Sunday, September 27, 2009

Investing in charter schools, or outright speculation?

An easy-to-read article by Daniel Wolff in Counterpunch starts off with a quote by the CEO of a real-estate trust who sunk many millions of dollars into charter schools:
"We’re not speculators. We’re investors.”
That's frightening, particularly when you think that BushBama has been pushing the charter school agenda for a decade. What's good about this article is that it describes the relationship between a number of charter school components that not everyone fully understands:
Essentially, Wolff says, "Charters are public schools in that the funding comes from state and local school taxes. [The school] gets a certain amount of money for each of its charter students based on the home district’s per-student expenses. The more kids [it] enrolls, the more money it gets (and the less goes to traditional public schools.) . . . The money pays for teachers, supplies, maintenance, etc. But the problem charter schools have is getting the capital to buy or lease buildings [italics mine]."

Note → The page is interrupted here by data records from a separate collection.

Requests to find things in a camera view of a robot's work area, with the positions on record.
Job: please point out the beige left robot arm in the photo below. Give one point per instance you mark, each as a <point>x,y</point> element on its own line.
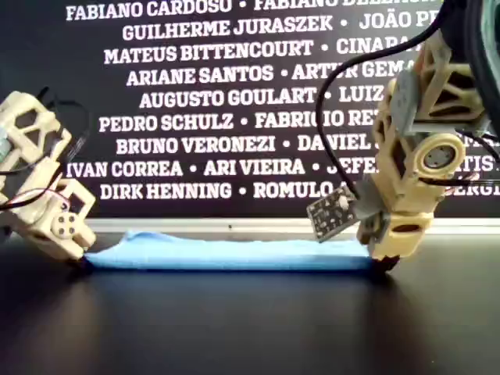
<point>23,117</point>

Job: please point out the black banner with white names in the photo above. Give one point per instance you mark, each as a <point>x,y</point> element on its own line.
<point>58,58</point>

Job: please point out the aluminium table frame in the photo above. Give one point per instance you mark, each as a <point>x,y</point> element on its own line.
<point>234,224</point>

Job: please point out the black wrist camera circuit board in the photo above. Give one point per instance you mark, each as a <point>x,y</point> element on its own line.
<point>330,215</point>

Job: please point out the beige right robot arm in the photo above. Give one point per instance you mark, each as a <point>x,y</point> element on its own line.
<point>449,86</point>

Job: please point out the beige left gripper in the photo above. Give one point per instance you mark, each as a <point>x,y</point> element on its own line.
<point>23,220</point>

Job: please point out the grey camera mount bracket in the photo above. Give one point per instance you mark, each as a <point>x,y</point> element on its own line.
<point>369,207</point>

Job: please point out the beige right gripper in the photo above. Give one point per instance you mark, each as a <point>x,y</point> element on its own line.
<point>410,199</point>

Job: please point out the light blue microfibre cloth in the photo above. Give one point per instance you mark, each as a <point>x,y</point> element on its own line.
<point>234,254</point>

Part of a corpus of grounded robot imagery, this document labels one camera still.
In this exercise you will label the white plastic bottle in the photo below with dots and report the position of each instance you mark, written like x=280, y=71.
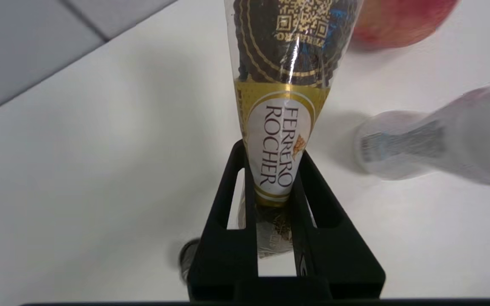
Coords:
x=449, y=136

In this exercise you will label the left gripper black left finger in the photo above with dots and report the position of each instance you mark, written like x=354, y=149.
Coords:
x=228, y=250

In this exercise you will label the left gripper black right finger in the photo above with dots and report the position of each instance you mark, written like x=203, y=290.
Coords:
x=334, y=255

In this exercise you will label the Ferrero Rocher ice cream cone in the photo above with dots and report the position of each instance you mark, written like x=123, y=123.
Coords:
x=279, y=127

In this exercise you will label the red apple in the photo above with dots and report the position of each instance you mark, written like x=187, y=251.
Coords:
x=398, y=21

Where has New York City seen that before?

EVERYWHERE, in every borough. That's why charters are being allowed to push out public schools from their own buildings, and that's why we're seeing "have" and "have-not" communities of children learning the fine arts of snobbism, arrogance and segregation. Our country knows a lot about these things in our sad history, and it's very unfortunate that people who make decisions for society don't particularly worry about putting that pot up to full boil again.

As you read Wolff's article, pieces of info you've picked up from this or that school-specific situation fall into place.

After some explanatory paragraphs about how real-estate speculators make money off the charter school business, Wolff posits that "the only catch in the formula is the charter has to educate its students on about half what the state spends per-student." Quoting from one charter school website, he says:
The corporation demands what it calls “economic sustainability” from all its schools. “Each school must spend less each year on school operations than it receives in revenue from the government and other sources.”
He then asks the question:
But if the district determines how much it costs to educate a child — and sends money to [the charter] based on that formula — how can the charter school do it for less?
The answer he got from a principal: "Money was saved by letting go veteran (read expensive) teachers and increasing class size (read cost saving)."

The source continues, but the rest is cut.